**Problem**
From top to bottom, print the listing word for word and skip any pictures it contains.

**Data block**

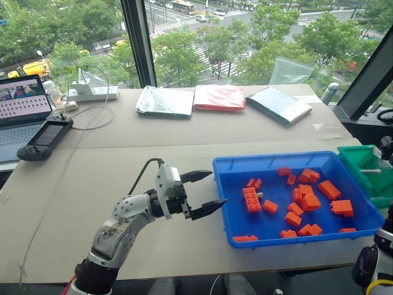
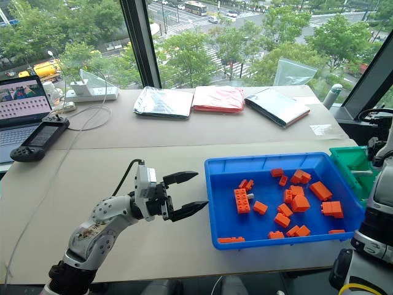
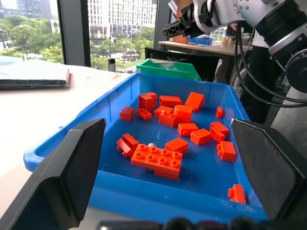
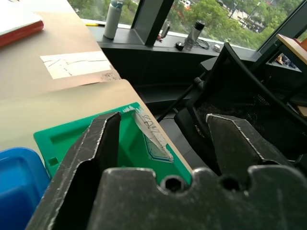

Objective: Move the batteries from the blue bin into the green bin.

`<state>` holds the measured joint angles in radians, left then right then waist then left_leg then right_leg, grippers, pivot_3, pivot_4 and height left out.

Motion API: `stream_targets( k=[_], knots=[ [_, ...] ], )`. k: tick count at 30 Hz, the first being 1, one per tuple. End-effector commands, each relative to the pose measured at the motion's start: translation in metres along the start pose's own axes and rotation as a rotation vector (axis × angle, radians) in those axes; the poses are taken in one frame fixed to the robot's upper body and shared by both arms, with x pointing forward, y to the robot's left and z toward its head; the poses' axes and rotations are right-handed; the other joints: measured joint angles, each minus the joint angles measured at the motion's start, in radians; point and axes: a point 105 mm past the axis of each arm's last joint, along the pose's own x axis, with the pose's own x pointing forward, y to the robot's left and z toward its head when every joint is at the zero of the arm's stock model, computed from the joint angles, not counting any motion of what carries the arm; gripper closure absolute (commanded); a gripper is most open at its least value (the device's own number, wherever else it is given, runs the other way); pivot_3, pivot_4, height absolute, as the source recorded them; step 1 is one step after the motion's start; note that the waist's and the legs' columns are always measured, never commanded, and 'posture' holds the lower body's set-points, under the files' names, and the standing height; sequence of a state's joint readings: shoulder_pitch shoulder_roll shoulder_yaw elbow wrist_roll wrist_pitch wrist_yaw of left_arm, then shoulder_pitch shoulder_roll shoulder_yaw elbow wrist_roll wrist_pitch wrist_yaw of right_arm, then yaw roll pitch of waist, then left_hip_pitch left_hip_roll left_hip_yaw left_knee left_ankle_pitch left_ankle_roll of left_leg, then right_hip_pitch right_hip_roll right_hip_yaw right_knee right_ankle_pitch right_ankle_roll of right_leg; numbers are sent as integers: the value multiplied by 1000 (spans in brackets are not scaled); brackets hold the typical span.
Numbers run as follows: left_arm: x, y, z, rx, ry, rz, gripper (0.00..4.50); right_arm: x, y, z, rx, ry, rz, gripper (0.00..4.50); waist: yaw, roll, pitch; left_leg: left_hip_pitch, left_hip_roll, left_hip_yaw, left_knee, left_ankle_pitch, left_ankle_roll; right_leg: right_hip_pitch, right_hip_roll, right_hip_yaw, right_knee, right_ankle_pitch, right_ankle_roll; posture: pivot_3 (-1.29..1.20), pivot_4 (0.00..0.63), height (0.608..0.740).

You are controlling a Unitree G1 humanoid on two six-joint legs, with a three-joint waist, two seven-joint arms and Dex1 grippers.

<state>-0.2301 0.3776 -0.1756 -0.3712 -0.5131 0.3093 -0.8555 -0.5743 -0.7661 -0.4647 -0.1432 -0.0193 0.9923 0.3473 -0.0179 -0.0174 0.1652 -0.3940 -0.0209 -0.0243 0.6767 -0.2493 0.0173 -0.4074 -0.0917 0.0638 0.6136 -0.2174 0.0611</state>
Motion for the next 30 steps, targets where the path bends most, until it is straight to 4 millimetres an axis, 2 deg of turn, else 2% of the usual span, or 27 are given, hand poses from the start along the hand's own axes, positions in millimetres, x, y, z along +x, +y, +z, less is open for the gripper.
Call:
stream_targets(
  k=[1,4,7,9,12,14,17,19,22,26,30],
  knots=[
    [4,-1,7,9,-32,-18,0,-30,56,25,-123,-101,381,26,1,0,0,0,0,0,0,0,0,0,0,0,0,0,0,0,150,740],
    [4,0,8,11,-43,-17,0,-55,88,19,-114,-50,624,26,3,0,0,0,1,0,1,0,0,0,0,0,0,0,0,0,150,740],
    [6,-1,11,6,-74,-25,0,-99,134,5,-143,15,959,26,9,0,0,0,1,-2,1,0,0,1,-1,-1,-1,0,0,0,150,740],
    [6,-3,11,7,-79,-39,0,-113,146,-9,-180,63,1043,26,10,0,0,-1,1,-2,1,0,0,1,0,-2,-1,0,0,0,150,740],
    [7,-3,11,9,-78,-48,0,-109,154,-22,-154,117,1026,26,9,0,0,-1,1,-2,2,0,1,1,-1,-2,-1,0,0,0,150,740],
    [7,-3,11,11,-77,-51,0,-117,169,-29,-171,132,1084,26,8,-1,0,-1,0,-1,2,0,1,1,-1,-1,-1,0,0,0,150,740],
    [7,-3,10,12,-75,-53,0,-107,168,-40,-181,174,1017,26,8,-1,0,-1,0,-2,2,0,1,1,0,-2,-1,0,0,0,150,740],
    [7,-3,9,16,-66,-52,0,-104,173,-44,-170,190,995,26,8,-1,0,-1,0,-2,2,0,1,1,0,-2,-1,0,0,0,150,740],
    [7,-3,9,15,-65,-53,0,-116,187,-51,-171,190,1053,26,8,-1,0,-1,0,-2,2,0,1,1,0,-2,-1,0,0,0,150,740],
    [7,-1,10,17,-64,-55,0,-106,188,-54,-145,193,949,26,7,-1,0,-1,0,-2,2,0,1,1,0,-2,-1,0,0,0,150,740],
    [6,2,10,23,-56,-56,0,-117,200,-57,-128,188,887,26,8,-1,0,-1,0,-3,2,0,1,1,-1,-2,-1,0,0,0,150,740]
  ],
)
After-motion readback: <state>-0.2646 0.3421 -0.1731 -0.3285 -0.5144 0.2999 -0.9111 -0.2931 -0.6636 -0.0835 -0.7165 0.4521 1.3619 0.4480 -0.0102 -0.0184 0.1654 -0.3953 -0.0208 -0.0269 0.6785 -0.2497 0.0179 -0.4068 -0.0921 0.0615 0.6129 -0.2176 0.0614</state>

**Solution to this exercise**
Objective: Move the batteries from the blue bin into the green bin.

`<state>` holds the measured joint angles in radians, left then right then waist then left_leg then right_leg, grippers, pivot_3, pivot_4 and height left out.

Motion API: `stream_targets( k=[_], knots=[ [_, ...] ], )`. k: tick count at 30 Hz, the first being 1, one per tuple. End-effector commands, each relative to the pose measured at the motion's start: translation in metres along the start pose's own axes and rotation as a rotation vector (axis × angle, radians) in those axes; the poses are taken in one frame fixed to the robot's upper body and shared by both arms, with x pointing forward, y to the robot's left and z toward its head; the poses' axes and rotations are right-handed; the other joints: measured joint angles, each minus the joint angles measured at the motion's start, in radians; point and axes: a point 105 mm past the axis of each arm's last joint, along the pose's own x axis, with the pose's own x pointing forward, y to the robot's left and z toward its head when every joint is at the zero of the arm's stock model, computed from the joint angles, not counting any motion of what carries the arm; gripper closure absolute (commanded); a gripper is most open at its least value (the device's own number, wherever else it is given, runs the other way); pivot_3, pivot_4, height absolute, as the source recorded them; step 1 is one step after the motion's start; note that the waist's and the legs' columns are always measured, never commanded, and 'posture' holds the lower body's set-points, under the files' names, and the standing height; sequence of a state's joint readings: shoulder_pitch shoulder_roll shoulder_yaw elbow wrist_roll wrist_pitch wrist_yaw of left_arm, then shoulder_pitch shoulder_roll shoulder_yaw elbow wrist_roll wrist_pitch wrist_yaw of right_arm, then yaw roll pitch of waist, then left_hip_pitch left_hip_roll left_hip_yaw left_knee left_ankle_pitch left_ankle_roll of left_leg, then right_hip_pitch right_hip_roll right_hip_yaw right_knee right_ankle_pitch right_ankle_roll of right_leg; numbers are sent as integers: the value multiplied by 1000 (spans in brackets are not scaled); brackets hold the typical span.
Numbers run as follows: left_arm: x, y, z, rx, ry, rz, gripper (0.00..4.50); right_arm: x, y, z, rx, ry, rz, gripper (0.00..4.50); waist: yaw, roll, pitch; left_leg: left_hip_pitch, left_hip_roll, left_hip_yaw, left_knee, left_ankle_pitch, left_ankle_roll; right_leg: right_hip_pitch, right_hip_roll, right_hip_yaw, right_knee, right_ankle_pitch, right_ankle_roll; posture: pivot_3 (-1.29..1.20), pivot_4 (0.00..0.63), height (0.608..0.740).

You are controlling a Unitree G1 humanoid on two six-joint legs, with a three-joint waist, two seven-joint arms and Dex1 grippers.

<state>-0.2301 0.3776 -0.1756 -0.3712 -0.5131 0.3093 -0.8555 -0.5743 -0.7661 -0.4647 -0.1432 -0.0193 0.9923 0.3473 -0.0179 -0.0174 0.1652 -0.3940 -0.0209 -0.0243 0.6767 -0.2493 0.0173 -0.4074 -0.0917 0.0638 0.6136 -0.2174 0.0611</state>
Motion for the next 30 steps, targets where the path bends most, until it is straight to 4 millimetres an axis, 2 deg of turn, else 2% of the usual span, or 27 are given, hand poses from the start along the hand's own axes, positions in millimetres, x, y, z along +x, +y, +z, less is open for the gripper.
Call:
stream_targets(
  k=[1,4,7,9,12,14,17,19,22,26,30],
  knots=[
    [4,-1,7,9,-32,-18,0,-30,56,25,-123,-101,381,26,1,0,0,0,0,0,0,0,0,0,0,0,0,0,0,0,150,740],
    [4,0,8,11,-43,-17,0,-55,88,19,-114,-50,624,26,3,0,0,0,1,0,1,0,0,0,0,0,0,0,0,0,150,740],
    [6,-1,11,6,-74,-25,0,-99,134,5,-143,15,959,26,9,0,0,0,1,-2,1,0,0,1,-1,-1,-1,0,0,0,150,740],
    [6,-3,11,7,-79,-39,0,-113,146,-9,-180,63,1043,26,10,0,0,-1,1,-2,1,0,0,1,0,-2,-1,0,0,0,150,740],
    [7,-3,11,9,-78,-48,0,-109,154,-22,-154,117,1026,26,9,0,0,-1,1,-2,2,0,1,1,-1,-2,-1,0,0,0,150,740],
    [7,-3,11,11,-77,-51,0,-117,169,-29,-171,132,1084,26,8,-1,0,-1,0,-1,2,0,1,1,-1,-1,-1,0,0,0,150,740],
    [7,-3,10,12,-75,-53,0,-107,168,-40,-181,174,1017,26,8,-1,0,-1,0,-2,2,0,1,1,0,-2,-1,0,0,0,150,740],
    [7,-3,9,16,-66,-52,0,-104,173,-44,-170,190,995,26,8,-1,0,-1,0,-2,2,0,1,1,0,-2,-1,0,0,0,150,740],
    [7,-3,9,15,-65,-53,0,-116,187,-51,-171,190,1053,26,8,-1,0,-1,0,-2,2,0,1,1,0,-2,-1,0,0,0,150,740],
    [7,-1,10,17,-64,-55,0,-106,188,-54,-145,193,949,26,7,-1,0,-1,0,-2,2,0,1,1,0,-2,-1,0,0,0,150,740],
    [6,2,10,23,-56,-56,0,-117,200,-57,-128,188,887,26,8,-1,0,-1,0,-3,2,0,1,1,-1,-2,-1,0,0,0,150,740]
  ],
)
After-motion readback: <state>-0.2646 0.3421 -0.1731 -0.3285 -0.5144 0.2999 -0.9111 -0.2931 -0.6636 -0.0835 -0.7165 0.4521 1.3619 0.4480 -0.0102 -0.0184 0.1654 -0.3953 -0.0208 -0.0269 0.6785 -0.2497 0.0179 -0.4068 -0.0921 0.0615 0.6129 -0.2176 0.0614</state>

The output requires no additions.